We at TVWriter™ love the idea of being Lone Wolf Geniuses, but guess what? Sometimes it takes to two to tangle. Take Lennon and McCartney, for example:
by Joshua Wolf Shenk
In the fall of 1966, during a stretch of nine weeks away from the Beatles, John Lennon wrote a song. He was in rural Spain at the time, on the set of a movie called How I Won the War, but the lyrics cast back to an icon of his boyhood in Liverpool: the Strawberry Field children’s home, whose sprawling grounds he’d often explored with his gang and visited with his Aunt Mimi. In late November, the Beatles began work on the song at EMI Studios, on Abbey Road in London. After four weeks and scores of session hours, the band had a final cut of “Strawberry Fields Forever.” That was December 22.

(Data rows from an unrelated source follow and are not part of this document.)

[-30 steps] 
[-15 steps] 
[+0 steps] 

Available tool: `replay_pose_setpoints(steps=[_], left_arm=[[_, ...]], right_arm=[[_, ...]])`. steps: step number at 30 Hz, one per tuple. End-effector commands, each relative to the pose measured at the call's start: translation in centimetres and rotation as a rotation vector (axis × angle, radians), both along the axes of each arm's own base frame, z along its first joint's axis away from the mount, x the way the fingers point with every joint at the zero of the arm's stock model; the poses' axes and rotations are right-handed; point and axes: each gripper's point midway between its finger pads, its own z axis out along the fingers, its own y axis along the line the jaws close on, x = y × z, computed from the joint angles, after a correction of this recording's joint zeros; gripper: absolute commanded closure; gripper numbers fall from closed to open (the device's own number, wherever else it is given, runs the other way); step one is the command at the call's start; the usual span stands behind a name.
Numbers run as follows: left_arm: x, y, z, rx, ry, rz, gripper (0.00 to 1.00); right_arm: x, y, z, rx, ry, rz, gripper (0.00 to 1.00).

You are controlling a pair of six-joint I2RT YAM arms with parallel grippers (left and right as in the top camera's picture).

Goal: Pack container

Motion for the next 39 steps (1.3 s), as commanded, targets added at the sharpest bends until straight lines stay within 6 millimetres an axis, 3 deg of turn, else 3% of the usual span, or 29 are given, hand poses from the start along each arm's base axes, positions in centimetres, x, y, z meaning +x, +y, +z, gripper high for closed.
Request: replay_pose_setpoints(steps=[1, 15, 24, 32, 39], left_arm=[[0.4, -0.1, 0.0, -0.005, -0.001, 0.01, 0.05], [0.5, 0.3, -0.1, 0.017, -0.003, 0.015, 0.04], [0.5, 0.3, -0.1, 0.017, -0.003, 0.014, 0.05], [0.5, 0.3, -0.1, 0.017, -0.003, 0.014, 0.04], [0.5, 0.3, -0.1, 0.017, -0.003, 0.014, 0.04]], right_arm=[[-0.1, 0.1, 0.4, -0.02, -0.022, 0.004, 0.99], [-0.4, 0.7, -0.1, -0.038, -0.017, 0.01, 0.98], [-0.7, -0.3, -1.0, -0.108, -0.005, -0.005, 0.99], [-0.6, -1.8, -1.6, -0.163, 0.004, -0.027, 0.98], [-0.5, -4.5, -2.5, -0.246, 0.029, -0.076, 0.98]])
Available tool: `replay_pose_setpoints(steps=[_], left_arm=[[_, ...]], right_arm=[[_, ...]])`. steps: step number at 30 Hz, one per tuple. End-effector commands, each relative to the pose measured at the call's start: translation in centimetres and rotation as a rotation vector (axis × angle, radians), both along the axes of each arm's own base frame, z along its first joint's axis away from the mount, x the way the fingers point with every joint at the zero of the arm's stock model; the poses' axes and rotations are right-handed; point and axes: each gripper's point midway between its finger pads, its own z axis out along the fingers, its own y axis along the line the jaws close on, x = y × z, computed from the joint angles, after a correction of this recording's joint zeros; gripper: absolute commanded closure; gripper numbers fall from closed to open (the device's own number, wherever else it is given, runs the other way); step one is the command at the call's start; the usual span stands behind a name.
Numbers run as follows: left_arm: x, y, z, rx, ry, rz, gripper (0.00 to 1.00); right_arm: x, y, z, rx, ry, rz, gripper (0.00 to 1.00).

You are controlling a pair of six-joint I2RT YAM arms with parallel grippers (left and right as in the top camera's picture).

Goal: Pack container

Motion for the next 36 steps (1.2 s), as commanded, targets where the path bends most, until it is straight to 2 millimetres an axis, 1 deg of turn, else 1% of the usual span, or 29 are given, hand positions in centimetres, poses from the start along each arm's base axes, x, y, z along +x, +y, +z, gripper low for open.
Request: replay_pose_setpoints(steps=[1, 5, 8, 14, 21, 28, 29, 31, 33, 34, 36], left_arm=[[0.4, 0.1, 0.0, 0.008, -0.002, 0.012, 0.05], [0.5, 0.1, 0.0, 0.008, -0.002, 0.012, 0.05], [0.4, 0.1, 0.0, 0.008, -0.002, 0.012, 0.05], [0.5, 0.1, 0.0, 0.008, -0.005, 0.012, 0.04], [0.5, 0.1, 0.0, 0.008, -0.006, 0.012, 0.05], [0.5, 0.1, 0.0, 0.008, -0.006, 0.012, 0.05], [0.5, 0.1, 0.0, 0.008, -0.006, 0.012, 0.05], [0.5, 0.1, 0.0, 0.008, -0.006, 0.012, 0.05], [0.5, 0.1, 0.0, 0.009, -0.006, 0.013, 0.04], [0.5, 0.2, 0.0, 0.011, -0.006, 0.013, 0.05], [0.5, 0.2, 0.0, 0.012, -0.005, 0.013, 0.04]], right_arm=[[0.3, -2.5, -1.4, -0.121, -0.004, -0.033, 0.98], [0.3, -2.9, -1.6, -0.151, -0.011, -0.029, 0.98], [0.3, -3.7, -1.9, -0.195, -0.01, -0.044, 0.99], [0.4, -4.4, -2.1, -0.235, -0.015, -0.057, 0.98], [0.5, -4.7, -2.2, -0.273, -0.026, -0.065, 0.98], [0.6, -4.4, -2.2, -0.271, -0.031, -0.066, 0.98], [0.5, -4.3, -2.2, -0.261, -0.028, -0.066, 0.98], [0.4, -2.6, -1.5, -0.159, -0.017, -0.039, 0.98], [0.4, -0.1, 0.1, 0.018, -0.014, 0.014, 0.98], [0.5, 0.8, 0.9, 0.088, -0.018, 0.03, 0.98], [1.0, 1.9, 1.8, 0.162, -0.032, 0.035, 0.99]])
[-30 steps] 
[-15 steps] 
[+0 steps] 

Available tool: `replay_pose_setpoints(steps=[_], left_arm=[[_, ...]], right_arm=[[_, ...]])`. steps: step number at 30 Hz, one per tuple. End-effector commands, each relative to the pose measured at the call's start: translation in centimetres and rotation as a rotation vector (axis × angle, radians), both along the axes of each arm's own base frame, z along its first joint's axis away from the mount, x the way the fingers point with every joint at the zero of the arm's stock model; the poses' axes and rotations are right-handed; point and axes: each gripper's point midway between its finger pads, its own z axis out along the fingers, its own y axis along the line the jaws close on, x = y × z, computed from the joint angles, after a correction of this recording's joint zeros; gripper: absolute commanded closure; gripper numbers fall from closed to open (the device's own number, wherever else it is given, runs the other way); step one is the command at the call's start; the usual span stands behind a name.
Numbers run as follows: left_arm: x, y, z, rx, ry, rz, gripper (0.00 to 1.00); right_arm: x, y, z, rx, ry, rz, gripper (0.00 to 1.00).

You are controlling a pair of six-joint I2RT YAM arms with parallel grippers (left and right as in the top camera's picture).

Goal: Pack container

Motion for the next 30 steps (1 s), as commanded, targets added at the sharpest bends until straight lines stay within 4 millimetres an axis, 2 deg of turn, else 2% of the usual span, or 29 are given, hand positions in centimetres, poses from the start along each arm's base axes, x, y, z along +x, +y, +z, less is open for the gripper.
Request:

On December 29, Paul McCartney brought in a song that took listeners back to another icon of Liverpool: Penny Lane, a traffic roundabout and popular meeting spot near his home. This sort of call-and-response was no anomaly. He and John, Paul said later, had a habit of “answering” each other’s songs. “He’d write ‘Strawberry Fields,’?” Paul explained. “I’d go away and write ‘Penny Lane’ … to compete with each other. But it was very friendly competition.”
It’s a famous anecdote. Paul, of course, was stressing the collaborative nature of his partnership with John (he went on to note that their competition made them “better and better all the time”). But in this vignette, as in so many from the Beatles years, it’s easy to get distracted by the idea of John and Paul composing independently. The notion that the two need to be understood as individual creators, in fact, has become the contemporary “smart” take on them. “Although most of the songs on any given Beatles album are usually credited to the Lennon-McCartney songwriting team,” Wikipedia declares, “that description is often misleading.” Entries on the site about individual Beatles songs take care to assert their “true” author. Even the superb rock critic Greg Kot once succumbed to this folly. John and Paul “shared songwriting credits but little else,” he wrote in 1990, “and their ‘partnership’ was more of a competition than a collaboration.”
Kot made that observation in a review of Beatlesongs, by William J. Dowlding—a high-water mark of absurdity in the analysis of Lennon-McCartney. Dowlding actually tried to quantify their distinct contributions, giving 84.55 credits to John—“the winner,” he declared—and 73.65 to Paul. (His tally also included 22.15 credits for George Harrison, 2.7 for Ringo Starr, and 0.45 for Yoko Ono. For a few lines in the song “Julia,” Dowlding gave 0.05 credits to the Lebanese poet Kahlil Gibran.)
For centuries, the myth of the lone genius has towered over us, its shadow obscuring the way creative work really gets done. The attempts to pick apart the Lennon-McCartney partnership reveal just how misleading that myth can be, because John and Paul were so obviously more creative as a pair than as individuals, even if at times they appeared to work in opposition to each other. The lone-genius myth prevents us from grappling with a series of paradoxes about creative pairs: that distance doesn’t impede intimacy, and is often a crucial ingredient of it; that competition and collaboration are often entwined. Only when we explore this terrain can we grasp how such pairs as Steve Jobs and Steve Wozniak, William and Dorothy Wordsworth, and Martin Luther King Jr. and Ralph Abernathy all managed to do such creative work. The essence of their achievements, it turns out, was relational. If that seems far-fetched, it’s because our cultural obsession with the individual has obscured the power of the creative pair.